Build Retirement Savings

Teenagers aren’t usually thinking about retirement planning, but it’s never too early to start. Opening a custodial IRA allows them to contribute up to $6,000 per year and it’s a good way to educate them on investing. More importantly, it gives them a big headstart on saving for retirement. Assuming an 8% annual growth rate, contributing $6,000 per year from ages 13 to 18 would grow to $2½ million by the time they're 70.

Plan for Taxes

Your teenager might not have made enough from their summer job to be required to file taxes. But even if they aren’t, it’s a good idea to walk them through the process. Teach them how to read a W2, fill out a 1040, and determine whether they need to file. If they get a refund, discuss how they want to use it and how it fits into their budget and savings plans.
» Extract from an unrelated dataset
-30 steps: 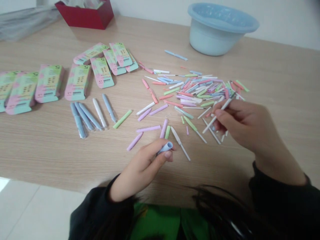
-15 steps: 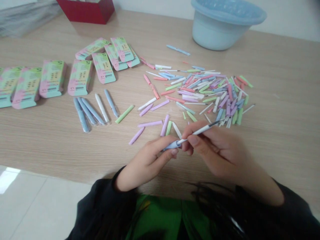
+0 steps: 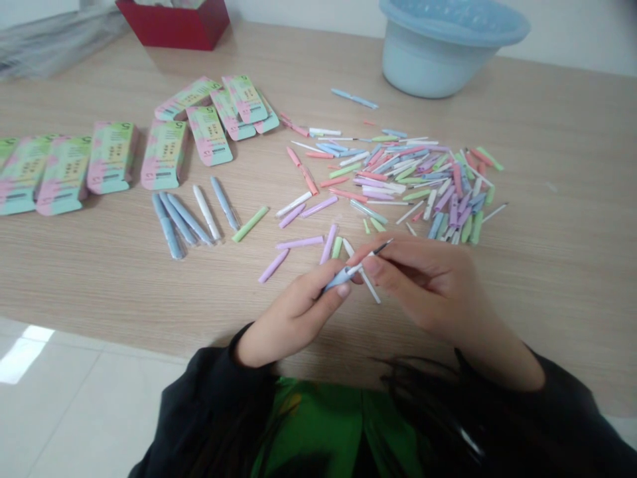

Establish Long-term Financial Plans

Building good habits as a teenager will make it easier to stick to a long-term financial plan later in life. Talk openly about their goals and dreams, and how they want to reach them. Is grad school in their plans? Do they want to buy a home? Have they considered if and when they might want to start a family? These questions might seem daunting to a teenager, but honest discussions help them understand that what they do today is planting the seeds for their long-term plans.

A big part of financial planning is turning to trusted experts. Concepts like saving and budgeting are simple, but retirement plans and tax codes can be complex. That’s where fiduciary advisors can help. A Certified Financial Planner can help you teach your child valuable financial lessons and provide advice on what you can do now that will benefit them the most later.